• **Problem**
Only lines holding the word "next" should be copied from the material.
- - -
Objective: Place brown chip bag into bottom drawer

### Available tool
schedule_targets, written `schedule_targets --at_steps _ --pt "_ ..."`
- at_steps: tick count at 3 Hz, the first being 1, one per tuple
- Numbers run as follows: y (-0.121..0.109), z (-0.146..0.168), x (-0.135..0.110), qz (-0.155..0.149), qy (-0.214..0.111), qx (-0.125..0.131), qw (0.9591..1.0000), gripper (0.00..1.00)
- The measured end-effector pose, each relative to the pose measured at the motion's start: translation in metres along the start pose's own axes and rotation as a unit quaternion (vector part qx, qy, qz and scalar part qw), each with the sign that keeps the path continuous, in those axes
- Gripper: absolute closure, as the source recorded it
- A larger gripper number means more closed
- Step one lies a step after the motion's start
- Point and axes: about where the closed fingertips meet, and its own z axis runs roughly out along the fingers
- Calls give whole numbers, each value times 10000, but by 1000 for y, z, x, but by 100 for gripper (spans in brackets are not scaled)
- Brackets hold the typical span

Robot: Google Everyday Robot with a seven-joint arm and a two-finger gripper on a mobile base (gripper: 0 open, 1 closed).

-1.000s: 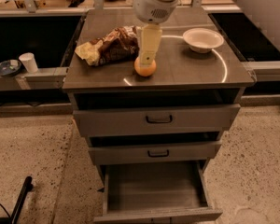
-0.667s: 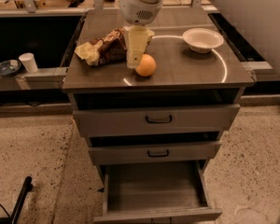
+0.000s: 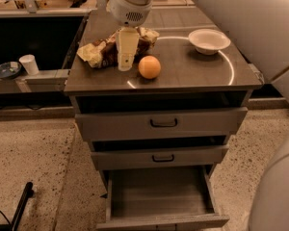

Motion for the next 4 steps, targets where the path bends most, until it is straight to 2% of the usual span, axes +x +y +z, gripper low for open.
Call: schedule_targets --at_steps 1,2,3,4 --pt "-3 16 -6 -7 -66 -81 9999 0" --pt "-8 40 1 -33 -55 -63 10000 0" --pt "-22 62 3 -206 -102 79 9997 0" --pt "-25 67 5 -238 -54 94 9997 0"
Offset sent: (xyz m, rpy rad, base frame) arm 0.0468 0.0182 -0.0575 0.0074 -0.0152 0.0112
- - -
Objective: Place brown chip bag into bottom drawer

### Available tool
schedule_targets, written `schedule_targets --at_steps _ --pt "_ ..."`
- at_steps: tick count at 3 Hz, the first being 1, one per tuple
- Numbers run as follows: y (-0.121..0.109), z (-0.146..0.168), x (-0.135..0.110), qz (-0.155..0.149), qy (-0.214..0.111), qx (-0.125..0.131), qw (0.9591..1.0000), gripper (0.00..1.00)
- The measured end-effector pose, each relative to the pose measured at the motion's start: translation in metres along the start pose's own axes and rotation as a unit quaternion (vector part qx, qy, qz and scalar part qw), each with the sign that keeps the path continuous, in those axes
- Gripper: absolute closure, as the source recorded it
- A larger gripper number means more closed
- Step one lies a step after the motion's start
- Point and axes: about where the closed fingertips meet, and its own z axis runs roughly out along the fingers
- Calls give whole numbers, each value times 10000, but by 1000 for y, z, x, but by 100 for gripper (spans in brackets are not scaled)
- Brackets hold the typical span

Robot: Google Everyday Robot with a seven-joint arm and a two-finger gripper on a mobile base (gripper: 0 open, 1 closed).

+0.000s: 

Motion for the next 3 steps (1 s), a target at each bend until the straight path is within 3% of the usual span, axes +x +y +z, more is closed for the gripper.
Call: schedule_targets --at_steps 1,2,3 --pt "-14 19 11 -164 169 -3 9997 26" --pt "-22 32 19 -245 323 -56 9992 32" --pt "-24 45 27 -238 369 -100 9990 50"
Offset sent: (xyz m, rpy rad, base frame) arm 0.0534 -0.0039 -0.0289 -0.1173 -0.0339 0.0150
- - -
• **Answer area**
Motion for the next 4 steps, targets where the path bends most, until it is straight to 2% of the usual span, axes +x +y +z, gripper low for open.
Motion for the next 3 steps (1 s), a target at each bend until the straight path is within 3% of the usual span, axes +x +y +z, more is closed for the gripper.

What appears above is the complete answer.